SUPPLIED INFORMATION:

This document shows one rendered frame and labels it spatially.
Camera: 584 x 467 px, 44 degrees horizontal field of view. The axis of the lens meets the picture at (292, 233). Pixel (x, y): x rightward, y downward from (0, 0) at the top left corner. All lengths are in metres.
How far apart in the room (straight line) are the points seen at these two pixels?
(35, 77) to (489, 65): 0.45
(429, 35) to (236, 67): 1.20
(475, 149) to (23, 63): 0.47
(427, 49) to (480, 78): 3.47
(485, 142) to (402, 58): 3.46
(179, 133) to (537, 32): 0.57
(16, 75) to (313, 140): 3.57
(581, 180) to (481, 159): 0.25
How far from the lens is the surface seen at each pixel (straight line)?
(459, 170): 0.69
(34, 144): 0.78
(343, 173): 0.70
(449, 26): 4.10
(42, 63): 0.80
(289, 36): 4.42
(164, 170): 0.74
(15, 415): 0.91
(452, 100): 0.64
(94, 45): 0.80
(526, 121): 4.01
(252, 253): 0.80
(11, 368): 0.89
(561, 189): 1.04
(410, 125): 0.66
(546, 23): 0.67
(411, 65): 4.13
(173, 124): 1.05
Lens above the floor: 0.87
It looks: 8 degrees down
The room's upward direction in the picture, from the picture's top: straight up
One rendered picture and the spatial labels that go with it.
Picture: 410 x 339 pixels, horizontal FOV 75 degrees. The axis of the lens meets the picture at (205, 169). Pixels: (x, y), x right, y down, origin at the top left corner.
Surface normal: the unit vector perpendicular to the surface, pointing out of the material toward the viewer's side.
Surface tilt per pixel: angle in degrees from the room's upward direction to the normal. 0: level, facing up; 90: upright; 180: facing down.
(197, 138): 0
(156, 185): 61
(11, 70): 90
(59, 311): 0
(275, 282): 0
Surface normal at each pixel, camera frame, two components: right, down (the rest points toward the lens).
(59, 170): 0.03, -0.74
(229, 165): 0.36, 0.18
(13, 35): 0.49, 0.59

YOUR GOAL:
Please copy the lines above from the line with "(449, 26): 4.10" up to and including the line with "The room's upward direction in", exactly as written and with nothing else.

SOLUTION TO THIS PROBLEM:
(449, 26): 4.10
(42, 63): 0.80
(289, 36): 4.42
(164, 170): 0.74
(15, 415): 0.91
(452, 100): 0.64
(94, 45): 0.80
(526, 121): 4.01
(252, 253): 0.80
(11, 368): 0.89
(561, 189): 1.04
(410, 125): 0.66
(546, 23): 0.67
(411, 65): 4.13
(173, 124): 1.05
Lens above the floor: 0.87
It looks: 8 degrees down
The room's upward direction in the picture, from the picture's top: straight up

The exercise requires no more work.